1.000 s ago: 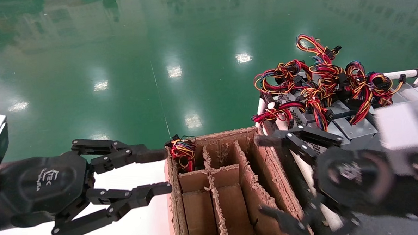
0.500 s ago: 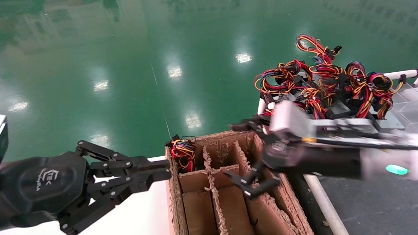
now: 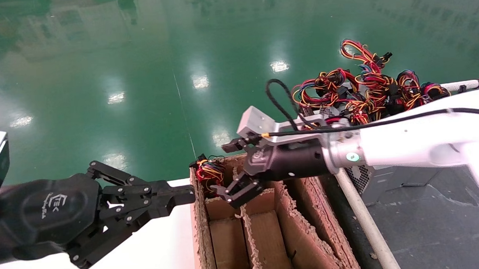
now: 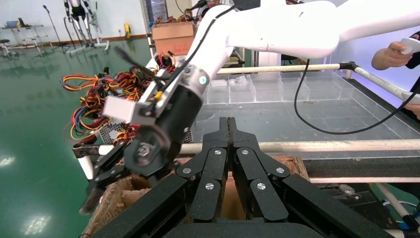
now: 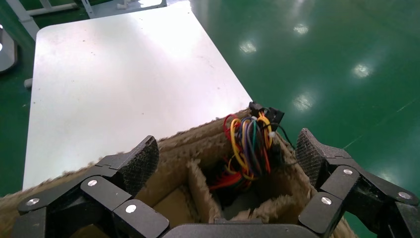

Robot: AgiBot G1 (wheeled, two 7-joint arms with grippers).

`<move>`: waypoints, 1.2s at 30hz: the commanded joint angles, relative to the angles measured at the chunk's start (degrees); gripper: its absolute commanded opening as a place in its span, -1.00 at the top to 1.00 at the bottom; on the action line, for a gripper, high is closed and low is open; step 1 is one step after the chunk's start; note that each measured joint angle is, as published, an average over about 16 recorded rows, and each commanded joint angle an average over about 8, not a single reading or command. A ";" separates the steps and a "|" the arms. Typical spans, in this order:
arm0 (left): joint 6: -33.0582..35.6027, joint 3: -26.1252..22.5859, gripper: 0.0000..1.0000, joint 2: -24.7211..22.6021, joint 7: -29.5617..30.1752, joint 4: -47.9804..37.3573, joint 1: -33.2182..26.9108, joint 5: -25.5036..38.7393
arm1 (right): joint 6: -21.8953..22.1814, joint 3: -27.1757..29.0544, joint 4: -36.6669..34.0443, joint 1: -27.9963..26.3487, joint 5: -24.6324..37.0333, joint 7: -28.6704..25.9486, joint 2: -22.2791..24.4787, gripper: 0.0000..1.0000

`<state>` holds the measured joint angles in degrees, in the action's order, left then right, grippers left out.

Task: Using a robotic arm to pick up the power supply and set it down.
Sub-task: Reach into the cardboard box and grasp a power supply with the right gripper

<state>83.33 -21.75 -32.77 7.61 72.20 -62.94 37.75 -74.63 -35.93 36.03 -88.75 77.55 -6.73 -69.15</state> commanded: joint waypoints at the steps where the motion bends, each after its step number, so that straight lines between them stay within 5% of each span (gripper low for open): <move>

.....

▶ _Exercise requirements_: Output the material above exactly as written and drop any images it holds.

▶ _Response to this task_:
1.000 s ago: 
0.500 s ago: 
now: 
now: 
now: 

Robot: AgiBot G1 (wheeled, two 7-joint arms with grippers).

`<move>`: waypoints, 1.2s at 30hz: the commanded joint angles, relative to the angles measured at the chunk's start (degrees); gripper: its absolute commanded opening as a place in its span, -1.00 at the top to 1.00 at the bottom; on the action line, for a gripper, high is closed and low is open; step 1 is one step after the chunk's start; note that each measured joint angle is, as published, an average over about 16 recorded rows, and each commanded joint angle an average over about 8, not a single reading or command. A ";" separates the steps and a "|" the arms. Typical spans, in this order:
arm0 (left): joint 6: -33.0582..35.6027, joint 3: -26.1252..22.5859, gripper: 0.0000..1.0000, joint 2: -24.7211..22.6021, joint 7: -29.5617..30.1752, joint 4: -47.9804..37.3573, joint 1: -33.2182..26.9108, joint 5: -25.5036..38.7393
arm1 (right): joint 6: -21.8953..22.1814, joint 3: -27.1757..29.0544, joint 4: -36.6669..34.0443, joint 1: -27.9963..26.3487, joint 5: -24.6324..37.0333, joint 7: -28.6704..25.9486, joint 2: -22.2791..24.4787, gripper: 0.0000..1.0000

`<state>` holds the measured joint angles in degrees, in the action's order, left then right, grippers left out.

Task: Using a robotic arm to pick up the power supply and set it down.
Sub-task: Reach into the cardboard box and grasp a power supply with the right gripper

<state>83.33 -21.75 -32.77 7.61 72.20 -62.94 37.75 -74.63 -35.93 36.03 -88.75 77.55 -6.73 -69.15</state> commanded: joint waypoints at the steps where the motion bends, each after its step number, so that straight lines between them stay within 5% of each span (gripper low for open): <move>

Output for this exercise is now complete.